Summary
granting a motion to dismiss in a foreclosure challenge because the plaintiff failed to file an opposition
Summary of this case from Guerra v. Just Mortgage Inc.Opinion
2:10-cv-0420-RLH-LRL.
June 14, 2010
ORDER (Motion to Dismiss-#12)
Before the Court is Defendants' Motion to Dismiss (#112, filed May 13, 2010). No opposition to the motion has been filed. Local Rule 7-2(d) provides that failure to file points and authorities in opposition to a motion constitutes a consent that the motion be granted. Abbott v. United Venture Capitol, Inc. 718 F.Supp. 828, 831 (D. Nev. 1989). It has been said these local rules, no less than the federal rules or acts of Congress, have the force of law. United States v. Hvass, 355 U.S. 570, 574-575 (1958); Weil v. Neary, 278 U.S. 160, 169 (1929); Marshall v. Gates, 44 F.3d 722, 723 (9th Cir. 1995). The United States Supreme Court itself has upheld the dismissal of a matter for failure to respond under the local court rules. Black Unity League of Kentucky v. Miller, 394 U.S. 100, 89 S. Ct. 766 (1969).
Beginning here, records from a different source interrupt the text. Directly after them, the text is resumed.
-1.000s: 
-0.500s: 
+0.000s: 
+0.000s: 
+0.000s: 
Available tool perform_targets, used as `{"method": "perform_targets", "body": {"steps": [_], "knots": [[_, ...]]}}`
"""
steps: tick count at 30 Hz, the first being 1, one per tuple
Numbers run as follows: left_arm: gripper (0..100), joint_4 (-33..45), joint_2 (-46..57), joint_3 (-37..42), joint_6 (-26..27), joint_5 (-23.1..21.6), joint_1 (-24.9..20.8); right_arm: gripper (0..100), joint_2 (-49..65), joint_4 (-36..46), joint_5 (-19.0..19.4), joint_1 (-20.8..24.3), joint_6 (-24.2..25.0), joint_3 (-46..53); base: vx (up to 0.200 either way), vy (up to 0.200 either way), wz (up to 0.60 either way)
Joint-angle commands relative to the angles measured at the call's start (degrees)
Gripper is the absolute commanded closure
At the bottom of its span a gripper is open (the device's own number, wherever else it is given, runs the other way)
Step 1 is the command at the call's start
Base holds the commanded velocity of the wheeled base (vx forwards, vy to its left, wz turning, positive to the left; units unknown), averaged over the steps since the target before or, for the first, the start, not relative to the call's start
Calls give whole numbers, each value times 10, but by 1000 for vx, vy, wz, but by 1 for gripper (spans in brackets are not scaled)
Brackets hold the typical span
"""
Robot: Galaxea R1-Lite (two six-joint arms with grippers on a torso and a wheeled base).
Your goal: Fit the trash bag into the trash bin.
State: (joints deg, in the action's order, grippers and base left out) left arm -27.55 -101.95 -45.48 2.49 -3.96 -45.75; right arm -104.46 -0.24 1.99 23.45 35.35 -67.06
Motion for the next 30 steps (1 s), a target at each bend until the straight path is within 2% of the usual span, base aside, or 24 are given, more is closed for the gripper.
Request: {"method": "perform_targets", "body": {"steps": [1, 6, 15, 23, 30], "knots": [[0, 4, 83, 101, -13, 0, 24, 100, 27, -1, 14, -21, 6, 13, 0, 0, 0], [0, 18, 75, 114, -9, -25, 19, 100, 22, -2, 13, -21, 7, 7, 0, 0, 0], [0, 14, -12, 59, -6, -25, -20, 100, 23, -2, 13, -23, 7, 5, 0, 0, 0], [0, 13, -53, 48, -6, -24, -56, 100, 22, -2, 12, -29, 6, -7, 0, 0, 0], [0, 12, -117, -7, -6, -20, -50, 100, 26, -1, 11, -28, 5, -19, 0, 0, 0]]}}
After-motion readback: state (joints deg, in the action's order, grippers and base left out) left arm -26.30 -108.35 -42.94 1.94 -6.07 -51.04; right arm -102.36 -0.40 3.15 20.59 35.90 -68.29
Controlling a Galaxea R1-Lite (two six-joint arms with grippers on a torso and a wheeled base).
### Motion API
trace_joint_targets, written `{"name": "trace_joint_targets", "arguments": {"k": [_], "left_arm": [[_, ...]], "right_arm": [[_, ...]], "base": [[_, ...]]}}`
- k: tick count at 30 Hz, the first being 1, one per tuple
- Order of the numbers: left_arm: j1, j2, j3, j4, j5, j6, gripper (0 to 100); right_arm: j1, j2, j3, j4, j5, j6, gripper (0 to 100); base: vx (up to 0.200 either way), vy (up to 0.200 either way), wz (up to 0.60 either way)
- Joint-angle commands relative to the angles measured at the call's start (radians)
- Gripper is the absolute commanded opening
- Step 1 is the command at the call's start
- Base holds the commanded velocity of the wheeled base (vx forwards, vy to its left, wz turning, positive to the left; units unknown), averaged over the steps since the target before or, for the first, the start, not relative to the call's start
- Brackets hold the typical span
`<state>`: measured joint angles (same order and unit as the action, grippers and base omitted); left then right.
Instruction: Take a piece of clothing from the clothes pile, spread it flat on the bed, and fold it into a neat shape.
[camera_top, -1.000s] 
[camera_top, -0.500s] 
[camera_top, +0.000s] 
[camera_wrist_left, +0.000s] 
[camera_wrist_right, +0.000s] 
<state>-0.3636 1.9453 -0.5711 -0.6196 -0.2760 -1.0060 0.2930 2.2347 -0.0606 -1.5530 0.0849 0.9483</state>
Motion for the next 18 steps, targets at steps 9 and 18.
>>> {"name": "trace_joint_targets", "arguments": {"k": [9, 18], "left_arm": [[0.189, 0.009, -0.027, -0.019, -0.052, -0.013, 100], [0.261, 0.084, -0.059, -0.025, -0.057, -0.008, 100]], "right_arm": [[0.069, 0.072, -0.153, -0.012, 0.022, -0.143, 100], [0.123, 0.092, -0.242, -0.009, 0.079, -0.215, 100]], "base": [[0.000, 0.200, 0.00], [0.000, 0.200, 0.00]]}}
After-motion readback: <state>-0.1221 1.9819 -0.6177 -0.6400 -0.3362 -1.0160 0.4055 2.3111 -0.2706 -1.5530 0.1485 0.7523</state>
Furthermore, Defendants' Motion has merit and Plaintiff's Complaint does not. Although difficult to understand precisely what Plaintiffs is alleging, to the extent she is alleging the following, the claims are without merit for the following reasons:
1. The claim that absent a loan of actual cash, there is no debt, or the "vapor money" theory has been soundly rejected by numerous courts. She got the benefit of the loan. 2. The demand for production of the promissory note is without basis as production of the note is unnecessary to institute foreclosure in a non-judicial foreclosure state like Nevada. 3. Violation of general accepted accounting principles is not a recognized or recoverable cause of action. 4. Plaintiff's claims for violation of the Real Estate Settlement procedures Act (RESPA) is time-barred by the one-year statute of limitations and the servicing of the loan has not been transferred. 5. Plaintiff only twice randomly refers to a violation of the Truth in Lending Act but fails to state any actual facts in support of such a claim. 6. Because lenders or mortgage servicing companies enforcing promissory notes and deeds of trust are not considered "debt collectors" there can be no violation of the Fair Debt Collec- tion and Reporting Act in this case. 7. The various additional random allegations near the end of the Complaint are too vague to support any claim for which relief could be granted. IT IS THEREFORE ORDERED that Defendants' Motion to Dismiss (#112) is GRANTED.